EXERCISE
An exact, complete printout of the listing is wanted, minus its images.

━━ GIVEN INFORMATION ━━

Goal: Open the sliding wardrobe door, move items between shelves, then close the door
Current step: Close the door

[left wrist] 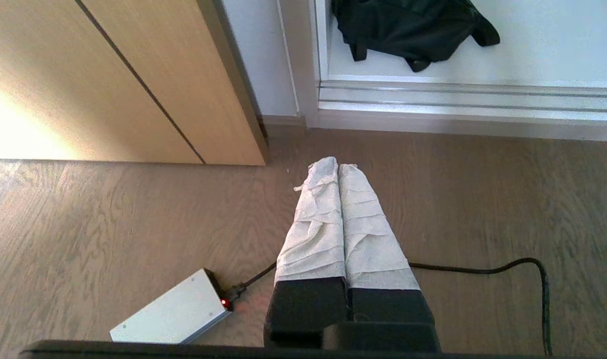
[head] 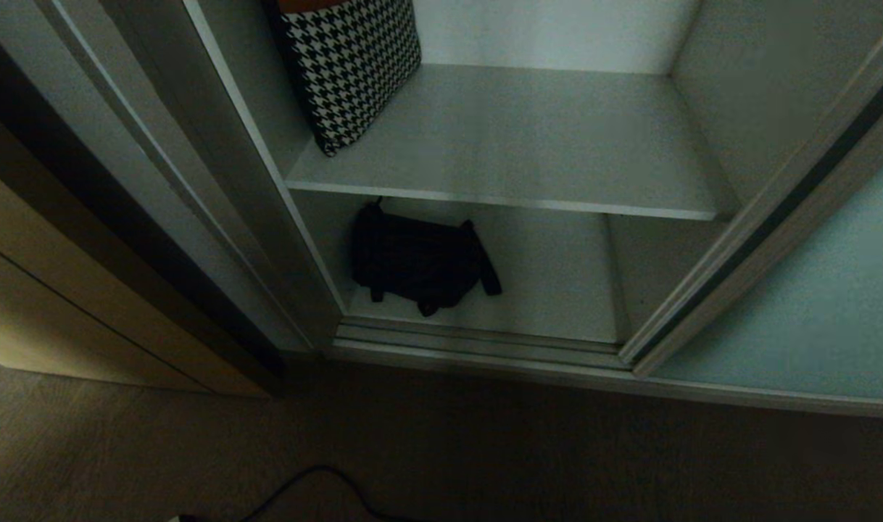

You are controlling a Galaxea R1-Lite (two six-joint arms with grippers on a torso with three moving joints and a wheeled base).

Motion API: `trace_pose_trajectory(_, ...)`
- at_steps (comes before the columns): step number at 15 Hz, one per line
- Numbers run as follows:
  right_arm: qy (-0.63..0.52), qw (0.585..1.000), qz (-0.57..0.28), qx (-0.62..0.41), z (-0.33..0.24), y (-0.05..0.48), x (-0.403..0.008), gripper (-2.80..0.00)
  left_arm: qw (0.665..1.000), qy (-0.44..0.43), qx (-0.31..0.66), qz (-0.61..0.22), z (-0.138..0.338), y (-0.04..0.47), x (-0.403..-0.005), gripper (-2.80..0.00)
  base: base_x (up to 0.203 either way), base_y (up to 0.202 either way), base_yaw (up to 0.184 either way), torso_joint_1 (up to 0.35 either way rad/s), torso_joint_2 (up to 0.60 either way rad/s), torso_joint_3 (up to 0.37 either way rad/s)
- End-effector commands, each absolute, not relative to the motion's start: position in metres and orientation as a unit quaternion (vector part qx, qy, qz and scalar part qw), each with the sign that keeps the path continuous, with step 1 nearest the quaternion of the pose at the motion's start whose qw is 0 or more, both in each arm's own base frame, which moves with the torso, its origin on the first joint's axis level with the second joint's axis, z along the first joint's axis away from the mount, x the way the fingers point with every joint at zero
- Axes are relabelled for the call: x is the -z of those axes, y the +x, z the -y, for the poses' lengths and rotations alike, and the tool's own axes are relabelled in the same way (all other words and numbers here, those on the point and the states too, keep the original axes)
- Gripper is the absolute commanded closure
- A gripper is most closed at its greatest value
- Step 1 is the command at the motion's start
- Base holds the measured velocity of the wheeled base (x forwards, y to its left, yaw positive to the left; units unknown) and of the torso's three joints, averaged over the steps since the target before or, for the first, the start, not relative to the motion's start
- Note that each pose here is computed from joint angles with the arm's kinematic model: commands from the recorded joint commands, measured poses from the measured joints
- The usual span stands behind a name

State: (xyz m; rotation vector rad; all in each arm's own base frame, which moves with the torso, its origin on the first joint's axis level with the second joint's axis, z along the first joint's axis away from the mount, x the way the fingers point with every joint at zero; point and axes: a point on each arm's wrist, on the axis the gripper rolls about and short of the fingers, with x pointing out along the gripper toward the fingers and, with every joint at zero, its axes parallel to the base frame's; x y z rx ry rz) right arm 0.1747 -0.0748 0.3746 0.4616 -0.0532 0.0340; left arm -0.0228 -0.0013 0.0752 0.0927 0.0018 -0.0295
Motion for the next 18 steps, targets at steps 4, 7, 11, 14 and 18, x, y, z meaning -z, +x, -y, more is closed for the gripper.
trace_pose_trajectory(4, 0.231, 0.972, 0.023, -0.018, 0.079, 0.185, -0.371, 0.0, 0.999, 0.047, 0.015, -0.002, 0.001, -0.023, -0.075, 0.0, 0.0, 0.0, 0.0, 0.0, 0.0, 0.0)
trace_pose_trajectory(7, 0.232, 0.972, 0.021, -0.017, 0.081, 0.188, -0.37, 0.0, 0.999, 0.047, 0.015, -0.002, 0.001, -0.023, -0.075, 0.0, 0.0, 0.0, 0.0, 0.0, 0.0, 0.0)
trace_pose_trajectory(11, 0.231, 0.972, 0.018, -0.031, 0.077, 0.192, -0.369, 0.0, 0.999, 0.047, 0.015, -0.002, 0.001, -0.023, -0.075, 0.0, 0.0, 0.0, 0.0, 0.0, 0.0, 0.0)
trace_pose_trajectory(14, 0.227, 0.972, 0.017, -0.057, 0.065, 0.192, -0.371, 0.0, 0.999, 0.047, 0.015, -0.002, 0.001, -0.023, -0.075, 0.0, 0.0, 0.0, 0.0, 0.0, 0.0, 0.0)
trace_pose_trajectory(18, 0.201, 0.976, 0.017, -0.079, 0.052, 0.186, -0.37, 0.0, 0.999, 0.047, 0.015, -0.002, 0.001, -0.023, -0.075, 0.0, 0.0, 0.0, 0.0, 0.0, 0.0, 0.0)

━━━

ANSWER BELOW
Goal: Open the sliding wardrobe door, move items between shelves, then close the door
Current step: Close the door

[left wrist] 
[head] 

You are controlling a Galaxea R1-Lite (two six-joint arms with grippers on a torso with three moving joints and a wheeled base).

Motion API: `trace_pose_trajectory(_, ...)`
- at_steps (comes before the columns): step number at 15 Hz, one per line
- Numbers run as follows:
  right_arm: qy (-0.63..0.52), qw (0.585..1.000), qz (-0.57..0.28), qx (-0.62..0.41), z (-0.33..0.24), y (-0.05..0.48), x (-0.403..0.008), gripper (-2.80..0.00)
  left_arm: qw (0.665..1.000), qy (-0.44..0.43), qx (-0.31..0.66), qz (-0.61..0.22), z (-0.138..0.338), y (-0.04..0.47), x (-0.403..-0.005), gripper (-2.80..0.00)
  base: base_x (up to 0.203 either way), base_y (up to 0.202 either way), base_yaw (up to 0.184 either way), torso_joint_1 (up to 0.35 either way rad/s), torso_joint_2 (up to 0.60 either way rad/s), torso_joint_3 (up to 0.37 either way rad/s)
- End-effector commands, each absolute, not relative to the motion's start: position in metres and orientation as a unit quaternion (vector part qx, qy, qz and scalar part qw), each with the sign that keeps the path continuous, with step 1 nearest the quaternion of the pose at the motion's start whose qw is 0 or more, both in each arm's own base frame, which moves with the torso, its origin on the first joint's axis level with the second joint's axis, z along the first joint's axis away from the mount, x the way the fingers point with every joint at zero
- Axes are relabelled for the call: x is the -z of those axes, y the +x, z the -y, for the poses' lengths and rotations alike, and the tool's own axes are relabelled in the same way (all other words and numbers here, those on the point and the states too, keep the original axes)
- Gripper is the absolute commanded closure
- A gripper is most closed at its greatest value
- Step 1 is the command at the motion's start
- Base holds the measured velocity of the wheeled base (x forwards, y to its left, yaw positive to the left; units unknown) and of the torso's three joints, averaged over the steps since the target before or, for the first, the start, not relative to the motion's start
- Note that each pose here is computed from joint angles with the arm's kinematic model: commands from the recorded joint commands, measured poses from the measured joints
- The usual span stands behind a name

State: (xyz m; rotation vector rad; all in each arm's own base frame, which moves with the torso, its origin on the first joint's axis level with the second joint's axis, z along the first joint's axis away from the mount, x the way the fingers point with every joint at zero; point and axes: a point on each arm's wrist, on the axis the gripper rolls about and short of the fingers, with x pointing out along the gripper toward the fingers and, with every joint at zero, its axes parallel to the base frame's; x y z rx ry rz) right arm 0.1747 -0.0748 0.3746 0.4616 -0.0532 0.0340; left arm -0.0228 -0.0013 0.0752 0.0927 0.0018 -0.0295
Motion for the next 18 steps, targets at steps 4, 7, 11, 14 and 18, x, y, z meaning -z, +x, -y, more is closed for the gripper.
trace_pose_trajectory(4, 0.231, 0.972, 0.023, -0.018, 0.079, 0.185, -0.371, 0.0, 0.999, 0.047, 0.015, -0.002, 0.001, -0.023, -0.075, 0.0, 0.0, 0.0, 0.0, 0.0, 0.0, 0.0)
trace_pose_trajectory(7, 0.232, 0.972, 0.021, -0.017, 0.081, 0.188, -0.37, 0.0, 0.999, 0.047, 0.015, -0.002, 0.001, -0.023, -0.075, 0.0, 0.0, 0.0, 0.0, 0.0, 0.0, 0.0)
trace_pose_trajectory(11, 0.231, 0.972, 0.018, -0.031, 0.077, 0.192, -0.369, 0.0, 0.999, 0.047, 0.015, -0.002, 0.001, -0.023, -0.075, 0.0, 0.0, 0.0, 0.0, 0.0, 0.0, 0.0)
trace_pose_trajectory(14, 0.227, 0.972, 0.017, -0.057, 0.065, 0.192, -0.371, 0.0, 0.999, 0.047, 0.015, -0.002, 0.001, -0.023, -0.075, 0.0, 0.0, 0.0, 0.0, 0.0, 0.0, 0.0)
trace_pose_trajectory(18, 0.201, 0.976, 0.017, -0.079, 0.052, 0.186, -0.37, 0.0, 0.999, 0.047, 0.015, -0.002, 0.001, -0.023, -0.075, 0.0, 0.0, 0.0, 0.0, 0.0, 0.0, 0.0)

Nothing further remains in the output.